Completed Proposal Noise Removal
|Proposal pages help us get from feature requests into actual plans. This proposal page is about improving the Audacity Noise Removal effect.|
Proposal pages are used on an ongoing basis by the Audacity development team and are open to edits from visitors to the wiki. They are a good way to get community feedback on a proposal.
- Note: Proposals for Google Summer of Code projects are significantly different in structure, are submitted via Google's web app and may or may not have a corresponding proposal page.
Effective noise removal is a difficult and highly subjective task, with trade-off between the degree of noise removal and the acceptable degree of quality damage to the remaining audio. There are a number of differing approaches to the task of noise reduction. The aim of this proposal is to bring together current work in Audacity noise reduction in one place with the aim of improving the Audacity Noise Removal effect to a level on par with, or superior to other noise removal applications.
- Marco Diego Aurélio Mesquita
Noise removal is one of the most common tasks among Audacity users. Transferring vinyl/tape to CD, recording a podcast, making a music recording, and many other common Audacity tasks can benefit from effective noise reduction.
Noise Reduction methods
Current Audacity method
Does the noise gating (downward expansion) take into account the full spectrum audio level as well as the level in the narrow band that is being processed?

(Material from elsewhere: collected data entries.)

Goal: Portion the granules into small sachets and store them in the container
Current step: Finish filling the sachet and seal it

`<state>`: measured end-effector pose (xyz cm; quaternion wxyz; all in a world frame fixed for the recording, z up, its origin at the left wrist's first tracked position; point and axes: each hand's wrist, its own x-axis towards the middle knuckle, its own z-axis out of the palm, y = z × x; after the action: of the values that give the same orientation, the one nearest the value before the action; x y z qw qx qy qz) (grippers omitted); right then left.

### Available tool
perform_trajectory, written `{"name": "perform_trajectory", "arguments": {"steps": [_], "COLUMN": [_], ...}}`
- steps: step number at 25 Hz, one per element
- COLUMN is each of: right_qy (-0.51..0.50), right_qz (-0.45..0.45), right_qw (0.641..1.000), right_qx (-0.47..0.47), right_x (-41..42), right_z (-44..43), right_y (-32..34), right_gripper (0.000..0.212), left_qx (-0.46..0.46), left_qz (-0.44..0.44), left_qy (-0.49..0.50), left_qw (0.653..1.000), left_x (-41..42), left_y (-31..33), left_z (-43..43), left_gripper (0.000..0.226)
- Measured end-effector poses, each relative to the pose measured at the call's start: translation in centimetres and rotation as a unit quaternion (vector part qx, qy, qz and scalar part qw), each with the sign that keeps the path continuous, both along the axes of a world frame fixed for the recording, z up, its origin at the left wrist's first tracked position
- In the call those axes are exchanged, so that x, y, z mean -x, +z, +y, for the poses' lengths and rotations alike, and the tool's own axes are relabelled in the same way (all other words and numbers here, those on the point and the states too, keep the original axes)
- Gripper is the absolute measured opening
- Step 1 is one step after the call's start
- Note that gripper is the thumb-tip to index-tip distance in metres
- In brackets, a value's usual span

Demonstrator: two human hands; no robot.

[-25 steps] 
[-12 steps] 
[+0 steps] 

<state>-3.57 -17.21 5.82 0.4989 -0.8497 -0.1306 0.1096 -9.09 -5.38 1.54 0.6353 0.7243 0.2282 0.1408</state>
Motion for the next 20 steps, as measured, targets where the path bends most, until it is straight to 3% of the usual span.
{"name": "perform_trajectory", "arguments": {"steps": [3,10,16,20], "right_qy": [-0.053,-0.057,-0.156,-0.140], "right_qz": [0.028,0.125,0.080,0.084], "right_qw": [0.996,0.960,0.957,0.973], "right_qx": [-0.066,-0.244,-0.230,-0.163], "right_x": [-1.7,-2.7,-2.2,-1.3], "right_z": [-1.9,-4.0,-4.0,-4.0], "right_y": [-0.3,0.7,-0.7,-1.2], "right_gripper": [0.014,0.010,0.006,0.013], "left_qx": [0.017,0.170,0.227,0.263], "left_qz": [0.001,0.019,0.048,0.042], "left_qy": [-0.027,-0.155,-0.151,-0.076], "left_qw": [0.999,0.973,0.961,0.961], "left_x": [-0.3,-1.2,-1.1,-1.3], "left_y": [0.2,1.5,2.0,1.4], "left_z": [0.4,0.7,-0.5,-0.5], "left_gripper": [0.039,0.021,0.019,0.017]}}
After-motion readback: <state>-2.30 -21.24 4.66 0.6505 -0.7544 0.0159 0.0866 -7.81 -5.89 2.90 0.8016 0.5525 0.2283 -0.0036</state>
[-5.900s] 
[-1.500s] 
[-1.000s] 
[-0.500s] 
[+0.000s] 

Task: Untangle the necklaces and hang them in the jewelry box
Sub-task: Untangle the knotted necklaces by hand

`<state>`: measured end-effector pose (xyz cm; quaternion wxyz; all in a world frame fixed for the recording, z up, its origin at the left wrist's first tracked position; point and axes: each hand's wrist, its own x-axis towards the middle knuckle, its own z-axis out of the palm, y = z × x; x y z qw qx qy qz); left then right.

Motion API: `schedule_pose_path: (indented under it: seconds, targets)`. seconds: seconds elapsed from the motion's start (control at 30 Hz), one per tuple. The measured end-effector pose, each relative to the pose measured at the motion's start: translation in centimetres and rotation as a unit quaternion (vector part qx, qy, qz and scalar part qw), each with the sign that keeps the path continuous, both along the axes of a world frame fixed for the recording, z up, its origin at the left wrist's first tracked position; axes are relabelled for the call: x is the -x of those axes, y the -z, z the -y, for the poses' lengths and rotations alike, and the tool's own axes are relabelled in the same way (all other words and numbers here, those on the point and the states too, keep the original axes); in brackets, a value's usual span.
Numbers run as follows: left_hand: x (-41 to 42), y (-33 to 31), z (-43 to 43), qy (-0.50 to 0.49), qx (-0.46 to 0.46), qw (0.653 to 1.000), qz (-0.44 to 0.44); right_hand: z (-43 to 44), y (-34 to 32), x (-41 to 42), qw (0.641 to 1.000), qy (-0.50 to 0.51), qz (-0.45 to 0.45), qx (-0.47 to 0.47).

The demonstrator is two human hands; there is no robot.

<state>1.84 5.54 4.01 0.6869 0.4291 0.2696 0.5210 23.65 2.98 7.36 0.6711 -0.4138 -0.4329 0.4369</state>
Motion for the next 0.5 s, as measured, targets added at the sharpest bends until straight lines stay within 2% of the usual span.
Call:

The advantage of this method is that if both the noise and the "music" are broadband, then one would expect that low level noise would be largely masked when the music is loud and would not require removal. Considering that removing the noise will create some "damage" to the music, it would often be preferable to rely on this masking effect rather than attempting to remove the noise.
The obvious limitation of this method is that if the noise has a much broader frequency band than the "music", then it will not be masked and will remain obvious while the level of the "music" is above the noise level threshold.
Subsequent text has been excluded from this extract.